These experiments suggest that the oxonium intermediate (which is in equilibrium with the hemithioacetal intermediate) is stable enough to favor the thioacetal formation notwithstanding the unsaturated compound D formation. The freeze-drying step apparently orients the reaction towards the stable thioacetal formation, more likely due to an increase in concentration by water removal to facilitate the second nucleophilic attack.

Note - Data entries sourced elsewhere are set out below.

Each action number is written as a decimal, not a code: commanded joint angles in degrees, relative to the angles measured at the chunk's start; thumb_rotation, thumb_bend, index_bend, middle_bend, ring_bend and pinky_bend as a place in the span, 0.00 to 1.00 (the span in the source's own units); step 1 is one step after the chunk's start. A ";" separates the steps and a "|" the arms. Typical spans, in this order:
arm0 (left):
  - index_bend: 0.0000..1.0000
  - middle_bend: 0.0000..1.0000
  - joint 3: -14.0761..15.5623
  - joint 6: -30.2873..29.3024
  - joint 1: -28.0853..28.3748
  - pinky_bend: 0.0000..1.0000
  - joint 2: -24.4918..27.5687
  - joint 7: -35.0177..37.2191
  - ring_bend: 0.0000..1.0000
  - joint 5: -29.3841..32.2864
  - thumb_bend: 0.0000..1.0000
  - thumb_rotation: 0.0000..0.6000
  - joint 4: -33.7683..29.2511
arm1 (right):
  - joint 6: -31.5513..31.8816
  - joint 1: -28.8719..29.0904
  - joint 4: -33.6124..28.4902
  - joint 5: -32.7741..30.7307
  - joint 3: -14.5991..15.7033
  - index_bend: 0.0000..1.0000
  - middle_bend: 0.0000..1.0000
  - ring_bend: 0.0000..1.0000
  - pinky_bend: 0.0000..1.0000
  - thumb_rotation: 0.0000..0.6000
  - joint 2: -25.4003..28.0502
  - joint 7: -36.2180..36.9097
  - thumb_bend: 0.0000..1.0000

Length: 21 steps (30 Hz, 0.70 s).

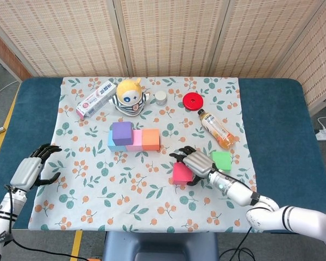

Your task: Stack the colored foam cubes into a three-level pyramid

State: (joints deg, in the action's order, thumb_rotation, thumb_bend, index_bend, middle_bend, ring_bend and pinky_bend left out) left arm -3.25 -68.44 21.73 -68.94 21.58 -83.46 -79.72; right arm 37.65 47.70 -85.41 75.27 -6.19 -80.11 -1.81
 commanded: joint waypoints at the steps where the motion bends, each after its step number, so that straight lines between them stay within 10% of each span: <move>1: 0.22 0.16 -0.02 -0.19 -0.14 0.15 0.00 0.20 0.08 -0.02 0.32 1.00 0.13 | 2.65 -1.90 -2.10 -2.96 0.70 0.00 0.16 0.00 0.00 1.00 0.32 -2.71 0.13; 12: 0.22 0.16 0.19 -0.71 -0.46 0.15 -0.08 1.07 0.08 -0.79 0.32 1.00 0.47 | 7.21 -4.47 -6.73 -11.76 1.38 0.02 0.16 0.00 0.00 1.00 -0.03 -8.46 0.13; 21: 0.22 0.15 0.42 -1.43 -1.07 0.15 -0.13 2.35 0.08 -1.16 0.32 1.00 1.11 | 10.01 -4.45 -5.14 -14.97 0.70 0.29 0.19 0.01 0.00 1.00 -3.82 -11.90 0.13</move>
State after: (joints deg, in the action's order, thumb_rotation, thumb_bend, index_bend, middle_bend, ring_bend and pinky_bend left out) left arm -2.84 -69.85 20.69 -69.08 23.89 -84.61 -78.64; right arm 47.45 43.28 -90.73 60.45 -5.33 -83.72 -13.56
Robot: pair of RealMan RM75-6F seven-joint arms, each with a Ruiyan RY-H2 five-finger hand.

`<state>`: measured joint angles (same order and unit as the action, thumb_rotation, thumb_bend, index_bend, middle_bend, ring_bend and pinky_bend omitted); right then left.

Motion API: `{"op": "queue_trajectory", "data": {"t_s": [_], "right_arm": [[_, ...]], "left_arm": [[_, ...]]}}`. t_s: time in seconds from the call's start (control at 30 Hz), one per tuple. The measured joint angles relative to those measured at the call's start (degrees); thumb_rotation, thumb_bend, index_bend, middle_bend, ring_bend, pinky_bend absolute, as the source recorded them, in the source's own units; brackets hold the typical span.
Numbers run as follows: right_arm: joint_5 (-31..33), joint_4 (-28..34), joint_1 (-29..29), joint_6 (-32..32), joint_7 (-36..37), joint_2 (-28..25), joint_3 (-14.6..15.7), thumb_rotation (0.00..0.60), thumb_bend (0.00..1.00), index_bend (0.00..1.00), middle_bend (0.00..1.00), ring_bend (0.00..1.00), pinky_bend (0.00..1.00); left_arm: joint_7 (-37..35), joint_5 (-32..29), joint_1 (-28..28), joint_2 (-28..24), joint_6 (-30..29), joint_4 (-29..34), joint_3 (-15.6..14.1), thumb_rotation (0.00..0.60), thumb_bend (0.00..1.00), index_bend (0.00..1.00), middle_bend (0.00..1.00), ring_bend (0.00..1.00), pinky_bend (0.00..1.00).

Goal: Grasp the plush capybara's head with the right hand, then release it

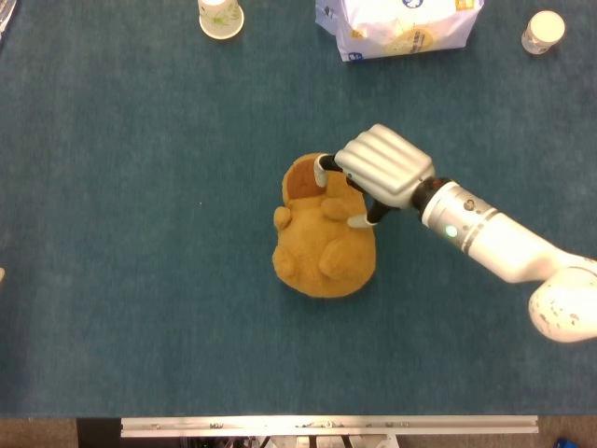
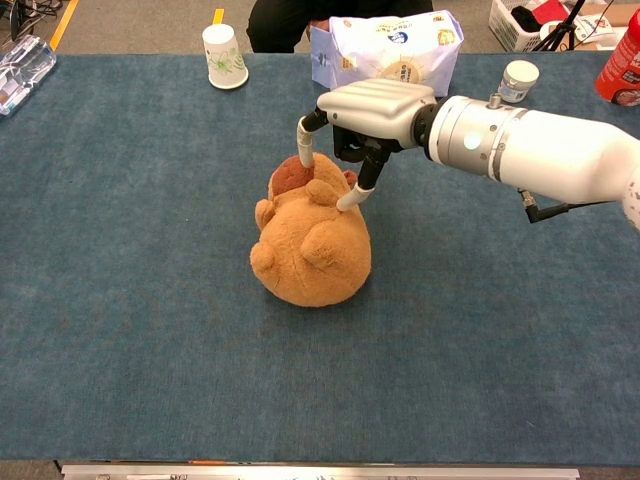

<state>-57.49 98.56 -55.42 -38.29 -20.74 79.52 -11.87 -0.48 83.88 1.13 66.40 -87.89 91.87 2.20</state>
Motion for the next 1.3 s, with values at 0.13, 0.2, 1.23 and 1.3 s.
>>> {"op": "queue_trajectory", "data": {"t_s": [0.13, 0.2, 1.23, 1.3], "right_arm": [[1.1, -0.7, -0.8, 0.9, 1.5, 0.3, 0.3, 0.600, 0.00, 0.46, 1.00, 1.00, 1.00], [1.5, -1.0, -1.2, 1.6, 2.6, 0.3, 0.4, 0.600, 0.00, 0.47, 1.00, 1.00, 1.00], [-0.3, -3.2, -2.1, 2.4, 14.5, 1.1, 1.2, 0.600, 0.03, 0.55, 1.00, 1.00, 1.00], [0.4, -3.2, -2.2, 3.4, 16.5, 1.2, 0.6, 0.600, 0.02, 0.55, 1.00, 1.00, 1.00]], "left_arm": [[0.0, 0.0, 0.0, 0.0, 0.0, 0.0, 0.1, 0.600, 0.10, 0.55, 0.60, 0.47, 0.62], [-0.1, 0.0, -0.1, 0.1, 0.0, 0.0, 0.0, 0.600, 0.10, 0.55, 0.60, 0.47, 0.62], [-0.3, 0.0, -0.3, 0.5, 0.3, -0.4, 0.0, 0.600, 0.10, 0.55, 0.60, 0.47, 0.62], [-0.4, 0.0, -0.4, 0.5, 0.2, -0.4, 0.0, 0.600, 0.10, 0.55, 0.60, 0.47, 0.62]]}}
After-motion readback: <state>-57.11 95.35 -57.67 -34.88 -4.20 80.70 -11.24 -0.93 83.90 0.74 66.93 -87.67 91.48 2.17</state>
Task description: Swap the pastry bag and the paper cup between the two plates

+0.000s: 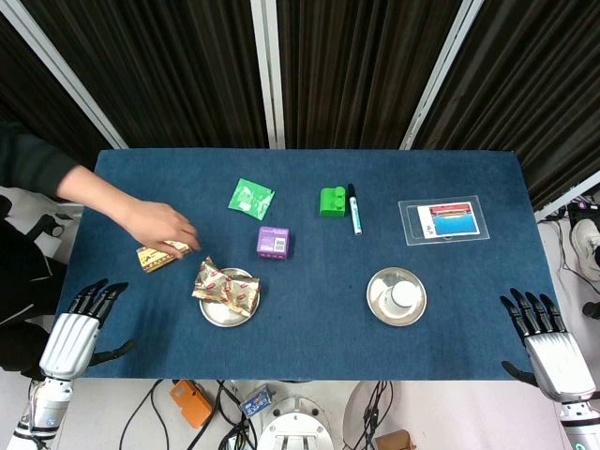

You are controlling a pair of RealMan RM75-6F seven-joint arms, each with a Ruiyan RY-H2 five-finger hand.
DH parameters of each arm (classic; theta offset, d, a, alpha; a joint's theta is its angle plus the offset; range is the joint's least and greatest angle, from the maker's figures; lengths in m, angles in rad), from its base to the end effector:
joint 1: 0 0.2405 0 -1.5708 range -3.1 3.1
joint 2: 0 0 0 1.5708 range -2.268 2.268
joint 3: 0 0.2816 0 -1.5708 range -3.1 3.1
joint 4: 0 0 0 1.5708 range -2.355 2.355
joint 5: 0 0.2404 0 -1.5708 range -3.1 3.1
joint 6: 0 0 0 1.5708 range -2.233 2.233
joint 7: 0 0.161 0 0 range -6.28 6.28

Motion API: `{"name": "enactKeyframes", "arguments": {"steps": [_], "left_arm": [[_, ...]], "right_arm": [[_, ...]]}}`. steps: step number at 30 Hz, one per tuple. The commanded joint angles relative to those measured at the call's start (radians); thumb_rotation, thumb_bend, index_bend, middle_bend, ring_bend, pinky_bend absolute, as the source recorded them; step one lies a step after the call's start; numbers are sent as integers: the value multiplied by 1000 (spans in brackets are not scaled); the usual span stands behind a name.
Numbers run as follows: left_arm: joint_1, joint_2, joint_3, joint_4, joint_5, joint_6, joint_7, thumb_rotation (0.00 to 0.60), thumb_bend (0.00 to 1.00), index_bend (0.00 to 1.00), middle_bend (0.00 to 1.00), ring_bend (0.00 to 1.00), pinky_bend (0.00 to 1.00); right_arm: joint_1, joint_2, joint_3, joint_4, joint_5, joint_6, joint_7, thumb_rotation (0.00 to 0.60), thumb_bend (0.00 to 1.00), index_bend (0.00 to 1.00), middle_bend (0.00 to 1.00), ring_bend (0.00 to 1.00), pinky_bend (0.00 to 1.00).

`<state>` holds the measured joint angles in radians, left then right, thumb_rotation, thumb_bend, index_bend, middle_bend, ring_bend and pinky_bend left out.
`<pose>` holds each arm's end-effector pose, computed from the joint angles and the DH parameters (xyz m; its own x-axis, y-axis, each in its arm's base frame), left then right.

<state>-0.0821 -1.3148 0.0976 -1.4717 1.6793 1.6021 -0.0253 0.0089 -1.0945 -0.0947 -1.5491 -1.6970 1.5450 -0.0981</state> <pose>-0.3293 0.1638 0.0711 0.3247 0.0425 0.9449 0.9306 -0.1926 -0.3112 -0.3545 -0.1390 0.1326 0.5617 -0.1019 0.8210 -0.8248 -0.1458 0.5462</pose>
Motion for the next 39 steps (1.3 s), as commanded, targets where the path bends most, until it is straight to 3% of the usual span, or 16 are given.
{"name": "enactKeyframes", "arguments": {"steps": [1,5,9,15,23,28,35,39], "left_arm": [[0,-1,-1,-2,1,-7,2,600,99,103,157,88,146],[-35,-13,-14,-22,25,-43,10,600,99,103,148,85,146],[-138,-31,-62,-79,29,-174,51,600,100,103,140,83,146],[-287,-151,-178,-85,-79,-379,223,600,113,103,95,46,146],[-356,-280,-201,-32,-212,-506,395,600,122,118,97,50,146],[-360,-349,-209,30,-243,-481,441,600,133,314,200,114,164],[-355,-429,-224,108,-254,-403,470,600,300,587,499,359,319],[-362,-457,-231,138,-195,-326,453,600,349,655,572,426,365]], "right_arm": [[0,1,0,-1,0,-3,3,600,204,0,0,0,0],[1,0,1,-2,0,-11,-3,600,204,0,0,0,0],[9,4,-8,-8,-12,-34,-2,600,204,0,0,0,0],[19,15,-12,-19,-10,-63,5,600,204,0,0,0,0],[31,30,-3,-22,12,-88,26,600,205,0,0,0,0],[33,33,-4,-25,7,-90,27,600,204,0,0,0,0],[26,36,-4,-22,1,-76,36,600,204,0,0,0,0],[27,36,-5,-24,1,-81,36,600,205,0,0,0,0]]}}
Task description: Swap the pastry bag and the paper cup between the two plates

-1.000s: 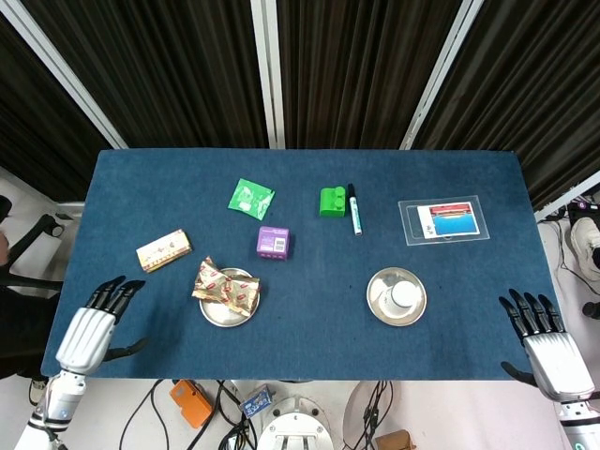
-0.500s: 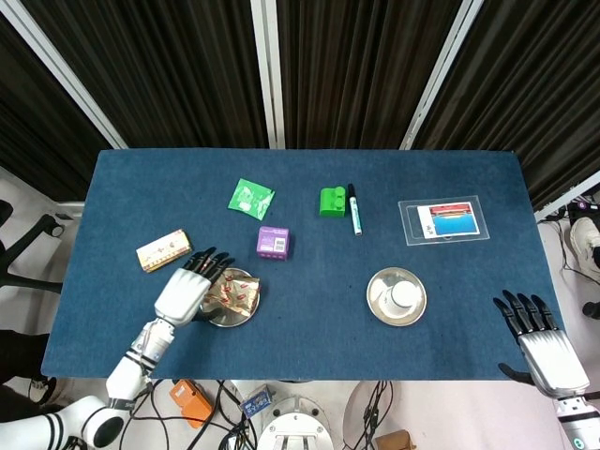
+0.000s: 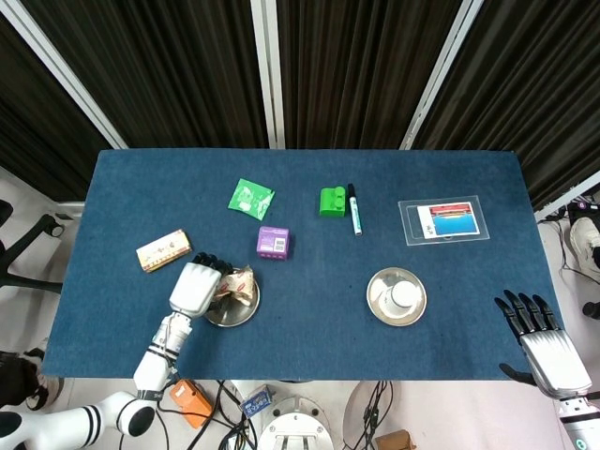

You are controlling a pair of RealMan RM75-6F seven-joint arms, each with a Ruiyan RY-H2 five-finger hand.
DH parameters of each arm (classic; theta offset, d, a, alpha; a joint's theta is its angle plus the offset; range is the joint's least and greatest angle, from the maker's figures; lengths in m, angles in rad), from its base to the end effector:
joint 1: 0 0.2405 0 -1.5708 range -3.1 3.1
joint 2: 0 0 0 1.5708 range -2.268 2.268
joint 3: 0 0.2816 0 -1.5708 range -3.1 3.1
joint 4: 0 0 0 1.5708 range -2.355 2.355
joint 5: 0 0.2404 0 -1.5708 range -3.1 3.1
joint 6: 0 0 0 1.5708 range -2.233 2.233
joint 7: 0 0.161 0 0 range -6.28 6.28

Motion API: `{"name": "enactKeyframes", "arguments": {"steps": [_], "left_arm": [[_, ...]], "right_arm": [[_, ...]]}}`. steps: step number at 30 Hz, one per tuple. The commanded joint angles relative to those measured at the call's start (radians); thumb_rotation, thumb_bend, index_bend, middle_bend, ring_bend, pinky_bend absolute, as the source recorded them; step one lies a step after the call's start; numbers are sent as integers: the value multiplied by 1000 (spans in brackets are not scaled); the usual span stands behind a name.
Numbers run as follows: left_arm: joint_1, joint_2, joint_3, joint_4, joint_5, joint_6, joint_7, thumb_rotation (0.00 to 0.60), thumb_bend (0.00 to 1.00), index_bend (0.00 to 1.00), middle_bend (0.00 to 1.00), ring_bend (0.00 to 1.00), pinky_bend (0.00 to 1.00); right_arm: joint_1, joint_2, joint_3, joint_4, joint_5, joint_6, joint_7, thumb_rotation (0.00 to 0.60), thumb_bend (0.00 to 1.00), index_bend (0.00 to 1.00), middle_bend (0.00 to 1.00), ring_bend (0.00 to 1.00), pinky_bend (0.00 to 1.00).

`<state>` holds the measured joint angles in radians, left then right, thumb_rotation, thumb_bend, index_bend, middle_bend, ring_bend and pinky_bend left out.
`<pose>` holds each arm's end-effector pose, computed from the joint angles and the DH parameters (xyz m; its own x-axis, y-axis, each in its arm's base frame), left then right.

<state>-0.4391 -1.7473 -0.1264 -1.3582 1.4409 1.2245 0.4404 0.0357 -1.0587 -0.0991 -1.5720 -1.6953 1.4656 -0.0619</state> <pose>-0.2031 0.2996 -0.0822 0.4794 0.0645 0.8752 0.8353 -0.3396 -0.4324 -0.3561 -0.1454 0.1317 0.5497 -0.1745 0.8169 -0.8342 -0.1656 0.5260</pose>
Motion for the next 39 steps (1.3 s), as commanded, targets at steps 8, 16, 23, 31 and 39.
{"name": "enactKeyframes", "arguments": {"steps": [8,16,23,31,39], "left_arm": [[-104,-99,-64,-37,92,40,29,600,338,657,577,428,365],[-267,-318,-150,154,19,-91,112,600,314,657,573,428,366],[-347,-422,-209,370,-43,-134,114,600,220,501,453,375,366],[-337,-330,-202,236,-122,-215,84,600,42,93,134,101,227],[-217,-48,-110,-242,-185,-148,287,600,0,21,61,29,182]], "right_arm": [[3,4,0,-7,-2,-4,9,600,204,0,0,0,0],[9,19,-4,0,-13,-6,52,600,204,0,0,0,0],[24,24,-10,6,-18,-34,70,600,205,0,0,0,0],[31,22,-4,-2,-6,-47,60,600,205,0,0,0,0],[56,0,7,-1,6,-90,30,600,204,0,0,0,0]]}}
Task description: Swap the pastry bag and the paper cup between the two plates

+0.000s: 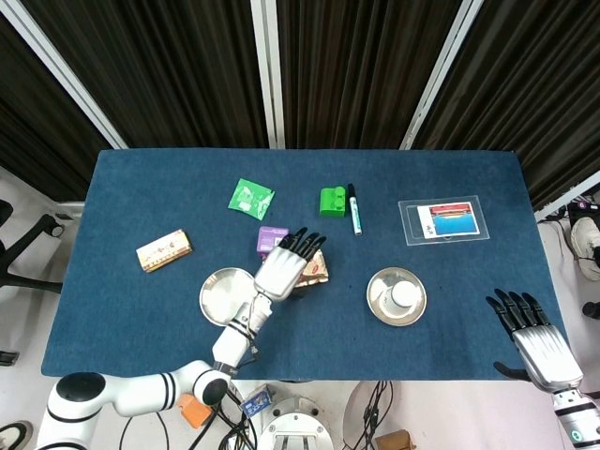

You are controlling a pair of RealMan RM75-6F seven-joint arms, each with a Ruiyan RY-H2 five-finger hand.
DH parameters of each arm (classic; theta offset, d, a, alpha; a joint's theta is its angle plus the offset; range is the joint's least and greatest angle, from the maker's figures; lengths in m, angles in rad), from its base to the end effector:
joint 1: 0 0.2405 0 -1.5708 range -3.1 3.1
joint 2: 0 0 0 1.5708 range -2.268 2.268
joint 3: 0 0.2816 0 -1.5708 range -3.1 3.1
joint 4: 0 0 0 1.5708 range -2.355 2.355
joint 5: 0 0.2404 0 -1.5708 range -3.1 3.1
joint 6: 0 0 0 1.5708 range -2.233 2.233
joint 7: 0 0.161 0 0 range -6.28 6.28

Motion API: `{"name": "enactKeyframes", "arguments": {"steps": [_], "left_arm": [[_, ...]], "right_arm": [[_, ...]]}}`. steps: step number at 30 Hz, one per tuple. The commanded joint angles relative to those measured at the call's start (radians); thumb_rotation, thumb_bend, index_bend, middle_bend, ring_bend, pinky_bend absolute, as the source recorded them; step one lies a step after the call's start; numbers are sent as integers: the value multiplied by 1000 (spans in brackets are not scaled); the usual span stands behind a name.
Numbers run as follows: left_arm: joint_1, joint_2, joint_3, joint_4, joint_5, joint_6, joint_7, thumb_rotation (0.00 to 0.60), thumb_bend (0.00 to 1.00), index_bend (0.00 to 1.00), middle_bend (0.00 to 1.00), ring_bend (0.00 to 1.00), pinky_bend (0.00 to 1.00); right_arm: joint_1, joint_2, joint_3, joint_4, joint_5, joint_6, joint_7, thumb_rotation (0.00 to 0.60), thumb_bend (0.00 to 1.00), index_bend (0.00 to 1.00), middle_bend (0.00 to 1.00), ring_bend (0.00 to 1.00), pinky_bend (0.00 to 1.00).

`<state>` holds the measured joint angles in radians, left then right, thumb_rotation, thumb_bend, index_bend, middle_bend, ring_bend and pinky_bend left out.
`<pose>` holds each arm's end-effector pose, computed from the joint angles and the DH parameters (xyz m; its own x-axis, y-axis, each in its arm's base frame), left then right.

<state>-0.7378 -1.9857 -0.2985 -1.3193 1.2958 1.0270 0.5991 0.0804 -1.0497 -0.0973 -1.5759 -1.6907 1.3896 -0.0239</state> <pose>-0.0493 0.3370 -0.1505 0.4330 0.1055 0.8952 0.7913 -0.5202 -0.3214 -0.3560 -0.1594 0.1249 0.5338 -0.2286 0.8141 -0.8445 -0.1935 0.4994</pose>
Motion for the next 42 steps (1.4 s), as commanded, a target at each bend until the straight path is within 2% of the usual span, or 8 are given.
{"name": "enactKeyframes", "arguments": {"steps": [1,6,9,13,19,27,36,42], "left_arm": [[101,232,79,-333,-27,76,145,600,0,21,60,28,181],[239,465,201,-504,118,249,101,600,0,21,60,28,171],[318,564,272,-495,190,336,-3,600,2,21,60,28,159],[386,628,318,-448,216,398,-143,600,8,21,60,28,155],[416,660,320,-398,226,414,-246,600,17,21,60,28,155],[425,668,314,-404,242,407,-243,600,18,21,60,29,155],[430,673,305,-417,241,386,-241,600,18,21,60,30,155],[438,675,299,-419,244,389,-239,600,18,21,60,32,155]], "right_arm": [[19,-13,9,4,0,-20,-9,600,204,0,0,0,0],[104,-44,66,-15,1,-86,-41,600,204,0,0,0,0],[185,-50,115,-61,54,-198,-105,600,205,0,0,0,0],[284,-74,172,-108,164,-355,-208,600,218,0,0,0,0],[382,-150,208,-110,298,-490,-316,600,268,0,0,0,2],[430,-187,189,-98,304,-532,-308,600,313,87,76,20,65],[433,-174,163,-95,290,-499,-311,600,352,530,393,383,387],[442,-185,151,-76,276,-491,-285,600,376,643,488,480,509]]}}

M-Unit chitosan HCl salt reactivity

Chitosan HCl salt maintains the M-Unit integrity after freeze-drying. The 2,5-anhydro-D-mannose unit (M-Unit) resulting from CS depolymerization using HONO is not stable after rehydration in aqueous acidic conditions. Indeed, when the reaction medium is neutralized, the reaction between CS amines and the M-Unit aldehyde moiety produces a reversible imino bond (Schiff base formation), which is accompanied with the release of water (Fig. 1, reaction 3). It has been demonstrated that after FD, which is accompanied by Schiff base formation via equilibrium displacement, the solubilization of CS in acidic conditions (pH below 5) cleaves 2,5-anhydro-D-mannose unit from CS into hydroxymethylfurfural (HMF)20 (Fig. 1, reaction 4). In terms of reactivity, the M-Unit is available within the reaction medium after HONO treatment but its concentration is limited to that of the depolymerization medium (0.5% w/v in our case, corresponding to a concentration of reactive units of 2.5 mM for CS with Mn = 2 kg mol−1). Higher CS depolymerization concentrations are possible (typically up to 2% w/v for CS with Mn of a few hundreds of kg mol−1) but are limited by the high viscosity of the CS solutions, which may compromise the stirring efficiency and homogeneity of the depolymerization medium. In order to maintain the M-Unit integrity and to work in a more concentrated regime, the depolymerized (i.e. less viscous) CS hydrochloride salt was freeze-dried, with all CS amines protonated, thus avoiding Schiff base formation and subsequent HMF formation upon rehydration. All the CSs that were prepared this way still carried their M-Unit after rehydration (M-Unit remaining ≥ 80%), allowing higher CS concentration than the depolymerization medium (4% w/v vs. 0.5% w/v, respectively).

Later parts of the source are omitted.